(Work required)
For the word "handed", tally the lines of the data that contain it and give the tally alone.
--- START ---
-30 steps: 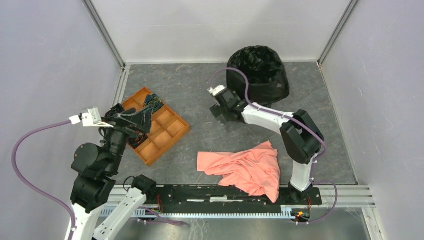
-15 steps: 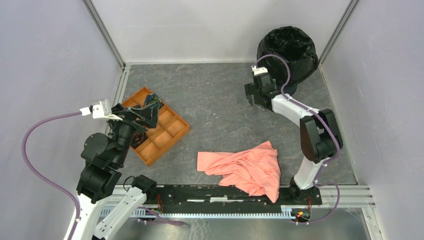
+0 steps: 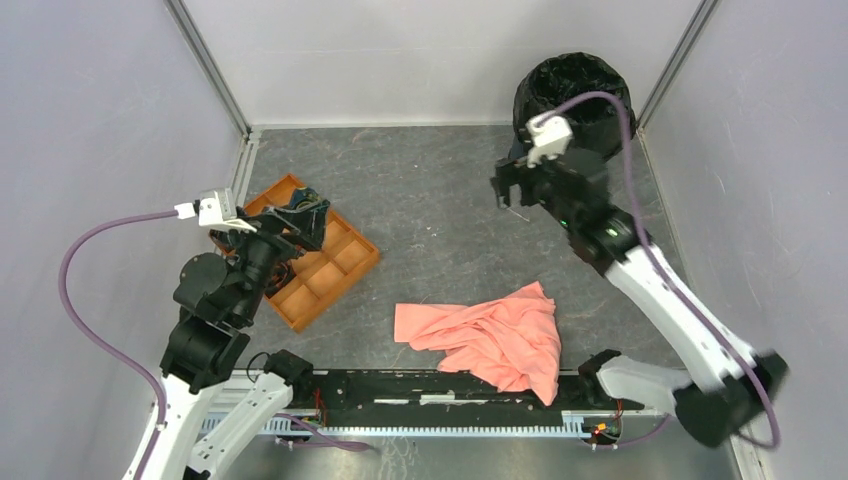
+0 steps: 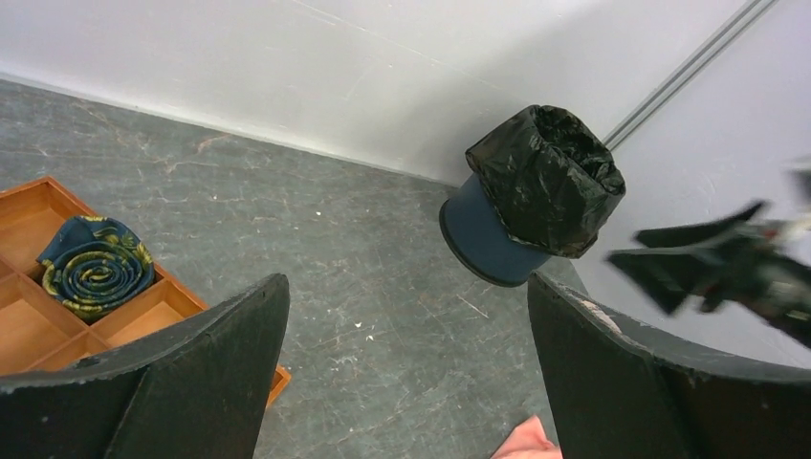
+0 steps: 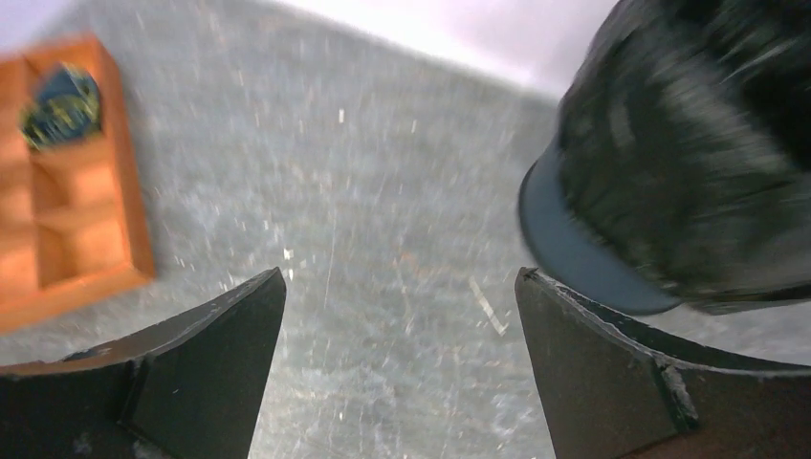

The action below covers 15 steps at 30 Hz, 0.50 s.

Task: Put the trash bags into the trash bin

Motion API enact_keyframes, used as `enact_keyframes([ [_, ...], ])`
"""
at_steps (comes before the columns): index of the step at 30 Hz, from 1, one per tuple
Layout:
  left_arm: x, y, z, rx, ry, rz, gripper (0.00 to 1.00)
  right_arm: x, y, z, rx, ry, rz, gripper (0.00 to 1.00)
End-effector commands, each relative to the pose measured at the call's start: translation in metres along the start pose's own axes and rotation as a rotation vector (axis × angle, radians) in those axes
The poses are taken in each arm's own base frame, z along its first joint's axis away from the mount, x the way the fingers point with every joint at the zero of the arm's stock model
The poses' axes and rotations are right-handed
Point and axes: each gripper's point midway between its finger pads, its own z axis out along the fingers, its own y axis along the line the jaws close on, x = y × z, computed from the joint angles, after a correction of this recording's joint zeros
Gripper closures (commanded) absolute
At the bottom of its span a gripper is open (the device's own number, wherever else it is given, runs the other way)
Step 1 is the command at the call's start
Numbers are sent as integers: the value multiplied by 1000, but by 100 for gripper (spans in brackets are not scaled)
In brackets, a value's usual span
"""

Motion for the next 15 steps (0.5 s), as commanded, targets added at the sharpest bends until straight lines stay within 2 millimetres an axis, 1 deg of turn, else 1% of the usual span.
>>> enact_keyframes([
  [1,-31,-14,-1,38,-74,21,0,-71,-24,-86,71,-242,-49,2],
  [2,-35,-16,-1,41,-86,22,0,-84,-30,-106,92,-291,-48,2],
  [4,-41,-20,-1,46,-96,26,0,-101,-41,-140,135,-365,-39,2],
  [6,-48,-22,-1,49,-104,28,0,-111,-52,-168,189,-419,-15,2],
  [8,-53,-24,-2,48,-113,27,0,-115,-66,-192,256,-452,8,2],
  [11,-57,-26,-4,51,-119,11,0,-114,-79,-210,325,-461,22,2],
  [15,-52,-26,-3,52,-104,-13,0,-110,-89,-220,380,-470,38,2],
])
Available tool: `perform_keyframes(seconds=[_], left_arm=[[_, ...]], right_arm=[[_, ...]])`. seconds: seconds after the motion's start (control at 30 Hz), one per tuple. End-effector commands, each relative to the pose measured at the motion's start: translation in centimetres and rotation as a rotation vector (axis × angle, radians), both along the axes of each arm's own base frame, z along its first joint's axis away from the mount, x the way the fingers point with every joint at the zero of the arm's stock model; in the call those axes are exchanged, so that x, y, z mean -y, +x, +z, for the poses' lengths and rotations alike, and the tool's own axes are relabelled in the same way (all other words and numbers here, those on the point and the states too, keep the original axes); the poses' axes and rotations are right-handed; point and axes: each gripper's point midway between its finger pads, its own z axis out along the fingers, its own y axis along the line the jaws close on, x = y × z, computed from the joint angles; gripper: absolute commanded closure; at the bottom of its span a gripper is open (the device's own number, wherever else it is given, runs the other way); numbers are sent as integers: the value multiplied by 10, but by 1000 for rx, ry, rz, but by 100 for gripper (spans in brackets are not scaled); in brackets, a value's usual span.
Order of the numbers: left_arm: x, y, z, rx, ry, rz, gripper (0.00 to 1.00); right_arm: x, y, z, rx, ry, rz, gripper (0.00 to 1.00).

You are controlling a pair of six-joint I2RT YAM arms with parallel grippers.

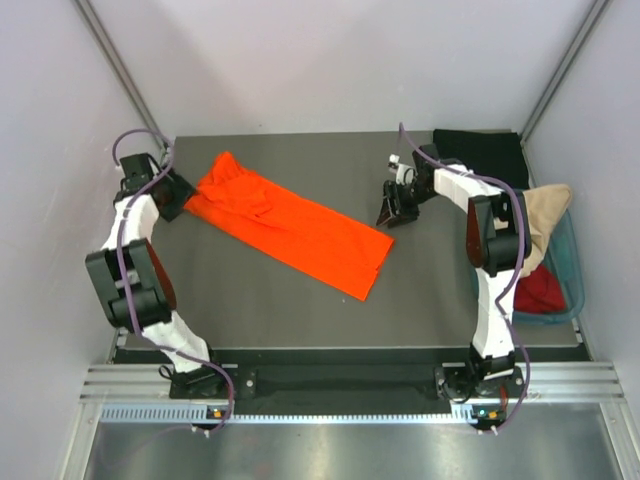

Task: Fold and stack the t-shirts
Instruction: Fold the tshirt

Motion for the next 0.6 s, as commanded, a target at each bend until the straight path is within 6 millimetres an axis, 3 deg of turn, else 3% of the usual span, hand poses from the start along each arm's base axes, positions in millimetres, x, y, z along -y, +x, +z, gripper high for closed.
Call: perform_keyframes(seconds=[0.0, 0.13, 0.17, 0.23, 0.27, 0.4, 0.57], left_arm=[[38, -26, 27, 34, 3, -51, 31], [80, -57, 31, 24, -13, -108, 32], [89, -63, 44, 56, -6, -122, 32], [95, -78, 42, 49, -10, -116, 32], [98, -84, 55, 85, -9, -118, 32], [101, -107, 64, 86, 1, -118, 32], [110, -123, 69, 82, -7, -148, 33]], right_arm=[[-2, 2, 0, 54, -12, 45, 52], [0, -4, -8, 32, -35, 32, 55], [0, -9, -13, 15, -40, 31, 56], [1, -12, -14, 4, -34, 20, 57], [0, -18, -19, -10, -32, 18, 57], [-12, -32, -20, -20, -27, 55, 59], [-15, -48, -28, -47, -51, 71, 65]])
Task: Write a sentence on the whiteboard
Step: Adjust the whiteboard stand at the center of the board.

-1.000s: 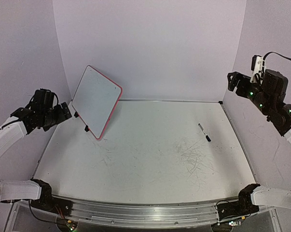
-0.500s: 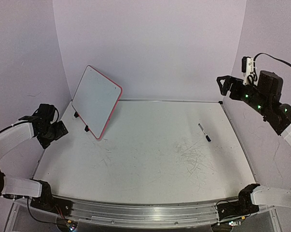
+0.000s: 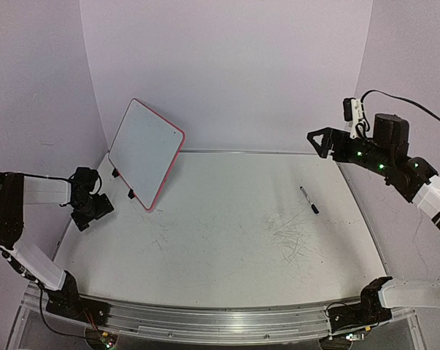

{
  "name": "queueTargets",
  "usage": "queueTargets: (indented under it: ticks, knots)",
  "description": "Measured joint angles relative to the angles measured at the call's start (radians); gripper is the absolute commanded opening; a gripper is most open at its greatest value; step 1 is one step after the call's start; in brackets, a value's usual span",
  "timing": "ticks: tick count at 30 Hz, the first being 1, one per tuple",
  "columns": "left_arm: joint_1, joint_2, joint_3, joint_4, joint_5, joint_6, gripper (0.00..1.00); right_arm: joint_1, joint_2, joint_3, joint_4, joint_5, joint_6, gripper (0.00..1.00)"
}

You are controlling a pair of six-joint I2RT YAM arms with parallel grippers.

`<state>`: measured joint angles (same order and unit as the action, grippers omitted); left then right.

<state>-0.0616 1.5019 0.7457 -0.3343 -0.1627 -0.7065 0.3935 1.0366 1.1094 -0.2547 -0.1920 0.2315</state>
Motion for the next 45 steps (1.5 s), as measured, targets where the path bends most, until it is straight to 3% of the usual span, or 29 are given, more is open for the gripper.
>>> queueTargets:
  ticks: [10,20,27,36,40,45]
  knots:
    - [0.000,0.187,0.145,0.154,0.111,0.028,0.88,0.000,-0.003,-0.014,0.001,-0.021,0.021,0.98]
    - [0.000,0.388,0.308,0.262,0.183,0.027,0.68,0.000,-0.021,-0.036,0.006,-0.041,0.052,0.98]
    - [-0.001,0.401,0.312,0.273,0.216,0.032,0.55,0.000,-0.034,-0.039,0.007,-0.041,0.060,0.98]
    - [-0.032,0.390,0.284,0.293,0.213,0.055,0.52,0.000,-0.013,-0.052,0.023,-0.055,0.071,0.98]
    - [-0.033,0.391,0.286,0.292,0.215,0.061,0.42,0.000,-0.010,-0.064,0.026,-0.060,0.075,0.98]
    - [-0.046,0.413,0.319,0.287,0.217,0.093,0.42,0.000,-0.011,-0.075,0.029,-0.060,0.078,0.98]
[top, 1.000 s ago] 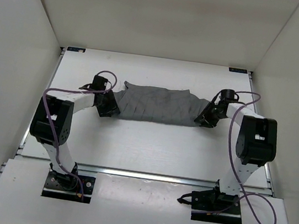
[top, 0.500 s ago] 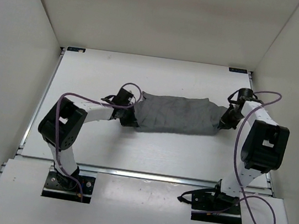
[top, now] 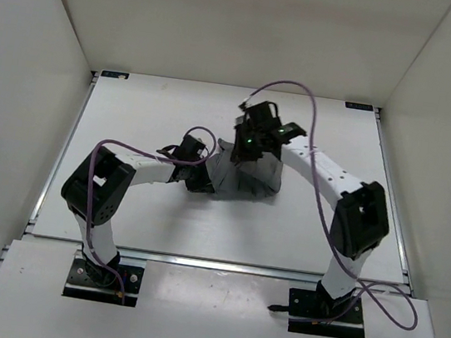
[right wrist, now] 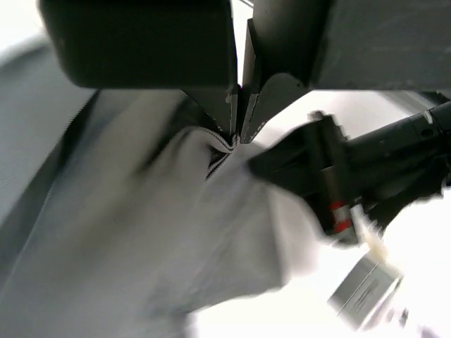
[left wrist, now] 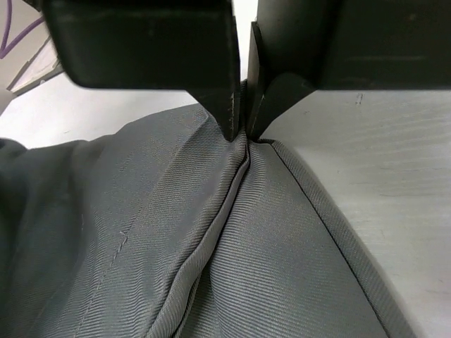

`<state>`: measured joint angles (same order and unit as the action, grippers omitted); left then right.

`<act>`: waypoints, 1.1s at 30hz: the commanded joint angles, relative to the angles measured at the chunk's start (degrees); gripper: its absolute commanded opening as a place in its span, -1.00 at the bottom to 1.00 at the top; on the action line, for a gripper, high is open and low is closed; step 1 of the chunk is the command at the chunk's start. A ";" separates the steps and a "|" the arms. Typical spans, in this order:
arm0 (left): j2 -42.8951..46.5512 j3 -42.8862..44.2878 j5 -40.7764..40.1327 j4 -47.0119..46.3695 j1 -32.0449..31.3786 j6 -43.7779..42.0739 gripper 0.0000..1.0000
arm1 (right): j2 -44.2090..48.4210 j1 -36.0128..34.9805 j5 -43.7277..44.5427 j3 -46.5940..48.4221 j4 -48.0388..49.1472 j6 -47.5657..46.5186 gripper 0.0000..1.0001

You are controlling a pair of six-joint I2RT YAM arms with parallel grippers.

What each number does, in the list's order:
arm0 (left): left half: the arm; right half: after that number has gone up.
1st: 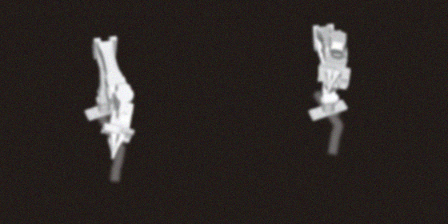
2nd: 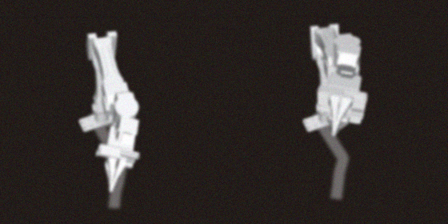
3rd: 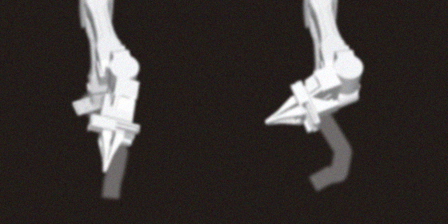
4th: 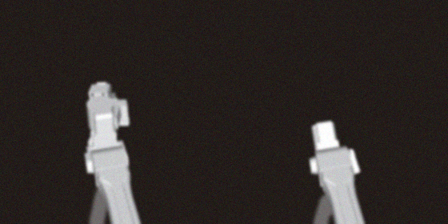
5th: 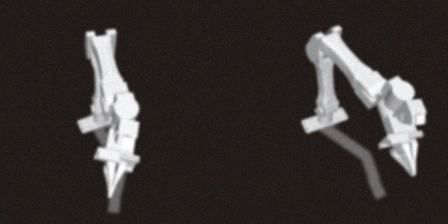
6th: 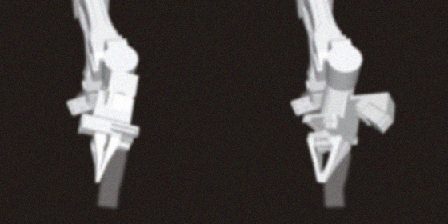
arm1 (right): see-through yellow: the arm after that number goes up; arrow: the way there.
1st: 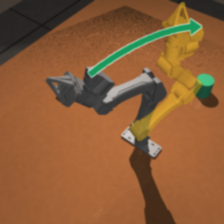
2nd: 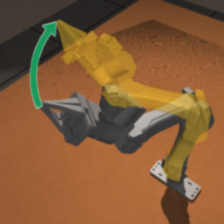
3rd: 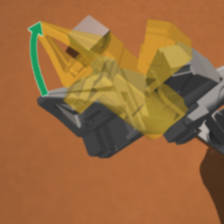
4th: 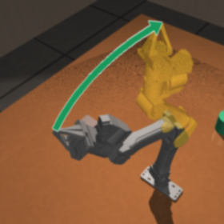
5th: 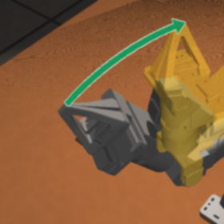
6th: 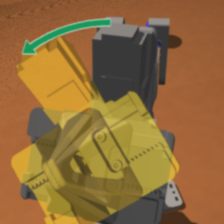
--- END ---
(Response to this exercise)
2